Leaving out the images, please reproduce each line below exactly.

DATASET EXTRACT section start

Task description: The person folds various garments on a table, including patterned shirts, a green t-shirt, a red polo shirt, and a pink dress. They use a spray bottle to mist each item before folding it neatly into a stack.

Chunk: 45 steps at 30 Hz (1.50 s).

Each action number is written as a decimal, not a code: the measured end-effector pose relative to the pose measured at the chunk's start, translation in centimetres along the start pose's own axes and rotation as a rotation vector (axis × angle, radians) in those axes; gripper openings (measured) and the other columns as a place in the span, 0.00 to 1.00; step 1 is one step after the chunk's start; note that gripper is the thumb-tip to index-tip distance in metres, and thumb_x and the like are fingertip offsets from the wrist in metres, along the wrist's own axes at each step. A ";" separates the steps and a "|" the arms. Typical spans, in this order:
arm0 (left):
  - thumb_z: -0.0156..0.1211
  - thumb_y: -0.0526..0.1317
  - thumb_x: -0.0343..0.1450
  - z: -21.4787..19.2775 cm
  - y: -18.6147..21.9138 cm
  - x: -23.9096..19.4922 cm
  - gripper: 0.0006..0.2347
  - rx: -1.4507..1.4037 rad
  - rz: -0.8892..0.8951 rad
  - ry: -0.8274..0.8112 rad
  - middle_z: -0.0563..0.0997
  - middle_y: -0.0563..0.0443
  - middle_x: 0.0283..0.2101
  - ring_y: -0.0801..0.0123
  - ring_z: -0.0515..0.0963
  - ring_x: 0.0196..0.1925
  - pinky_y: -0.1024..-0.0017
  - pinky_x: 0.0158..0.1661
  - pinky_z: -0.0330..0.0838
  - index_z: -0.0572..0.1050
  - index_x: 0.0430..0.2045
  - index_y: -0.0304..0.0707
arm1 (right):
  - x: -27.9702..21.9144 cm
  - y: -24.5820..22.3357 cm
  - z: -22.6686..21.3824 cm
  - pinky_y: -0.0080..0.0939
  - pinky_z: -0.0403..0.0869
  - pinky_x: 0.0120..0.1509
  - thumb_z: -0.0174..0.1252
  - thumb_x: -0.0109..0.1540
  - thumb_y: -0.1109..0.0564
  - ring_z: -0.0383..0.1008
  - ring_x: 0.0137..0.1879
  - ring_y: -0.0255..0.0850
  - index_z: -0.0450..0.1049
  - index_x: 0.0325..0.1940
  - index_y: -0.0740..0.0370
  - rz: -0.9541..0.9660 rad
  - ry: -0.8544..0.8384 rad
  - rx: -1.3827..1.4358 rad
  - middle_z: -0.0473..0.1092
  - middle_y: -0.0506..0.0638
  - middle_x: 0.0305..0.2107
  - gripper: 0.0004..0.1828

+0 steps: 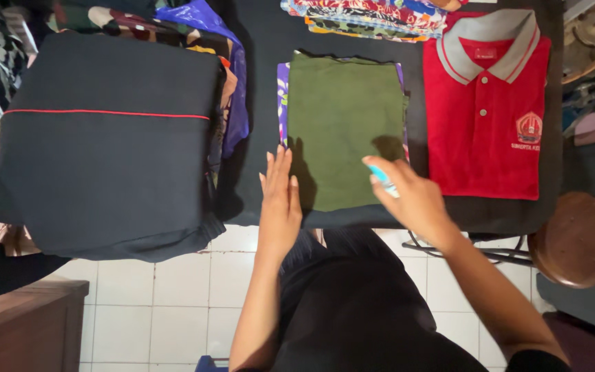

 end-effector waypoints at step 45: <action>0.50 0.38 0.78 21.3 11.7 1.6 0.19 0.029 0.080 -0.153 0.62 0.39 0.74 0.43 0.51 0.79 0.52 0.72 0.49 0.66 0.65 0.32 | 8.2 24.6 -9.7 0.58 0.75 0.40 0.57 0.68 0.52 0.78 0.39 0.60 0.64 0.68 0.39 -0.006 0.158 -0.138 0.74 0.57 0.46 0.24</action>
Point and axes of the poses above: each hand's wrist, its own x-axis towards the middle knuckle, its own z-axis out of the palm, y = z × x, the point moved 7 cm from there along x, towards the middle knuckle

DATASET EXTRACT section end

ANSWER SECTION:
Task description: The person folds various garments on a table, including patterned shirts, a green t-shirt, a red polo shirt, and a pink dress. They use a spray bottle to mist each item before folding it neatly into a stack.

Chunk: 45 steps at 30 Hz (1.50 s).

Each action number is written as a decimal, not a code: the measured end-effector pose relative to the pose measured at the chunk's start, translation in centimetres along the start pose's own axes and rotation as a rotation vector (axis × angle, radians) in those axes; gripper openings (measured) and the other columns as a place in the span, 0.00 to 1.00; step 1 is one step after the chunk's start; note that gripper is the thumb-tip to index-tip distance in metres, and thumb_x and the like are fingertip offsets from the wrist in metres, along the wrist's own axes at each step. A ";" separates the steps and a "|" the arms. Typical spans, in this order:
arm0 (left):
  - thumb_z: -0.0156..0.1211
  - thumb_y: -0.0526..0.1317
  - thumb_x: -0.0343..0.1450
  - z: -21.4787..19.2775 cm
  - y: -18.6147..21.9138 cm
  - x: -23.9096..19.4922 cm
  - gripper: 0.0006..0.2347
  - rx: -1.4507..1.4037 rad
  - rz: -0.8892..0.8951 rad
  - ry: -0.8274..0.8112 rad
  - middle_z: -0.0563..0.0997
  - middle_y: -0.0563..0.0443
  - middle_x: 0.0283..0.2101
  - ring_y: -0.0801..0.0123
  - ring_z: -0.0515..0.0963
  - ring_x: 0.0196..0.1925
  - pinky_y: -0.1024..-0.0017
  - pinky_x: 0.0158..0.1661
  - pinky_z: -0.0330..0.0838
  - index_z: -0.0572..0.1050
  - index_x: 0.0430..0.2045
  - index_y: -0.0304..0.0707
arm1 (right):
  - x: -27.9702..21.9144 cm
  - y: -24.5820..22.3357 cm
  - z: -22.6686..21.3824 cm
  - pinky_y: -0.0080..0.0939
  - pinky_z: -0.0403..0.0869
  - pinky_x: 0.0120..0.1509
  - thumb_z: -0.0174..0.1252
  - thumb_x: -0.0109..0.1540
  - thumb_y: -0.1109..0.0564
  - ring_z: -0.0383..0.1008
  - ring_x: 0.0137..0.1879
  - ring_y: -0.0255..0.0850
  - index_z: -0.0450..0.1049
  - index_x: 0.0325..0.1940
  - index_y: -0.0740..0.0370
  - rz: -0.9541..0.9660 rad
  - ry: -0.8544..0.8384 rad
  - rx: -1.3827..1.4358 rad
  - middle_z: -0.0473..0.1092
  - middle_y: -0.0506..0.0638
  - middle_x: 0.0305..0.2107
  - gripper: 0.0004..0.1828

+0 steps: 

 end-effector waypoints at step 45: <action>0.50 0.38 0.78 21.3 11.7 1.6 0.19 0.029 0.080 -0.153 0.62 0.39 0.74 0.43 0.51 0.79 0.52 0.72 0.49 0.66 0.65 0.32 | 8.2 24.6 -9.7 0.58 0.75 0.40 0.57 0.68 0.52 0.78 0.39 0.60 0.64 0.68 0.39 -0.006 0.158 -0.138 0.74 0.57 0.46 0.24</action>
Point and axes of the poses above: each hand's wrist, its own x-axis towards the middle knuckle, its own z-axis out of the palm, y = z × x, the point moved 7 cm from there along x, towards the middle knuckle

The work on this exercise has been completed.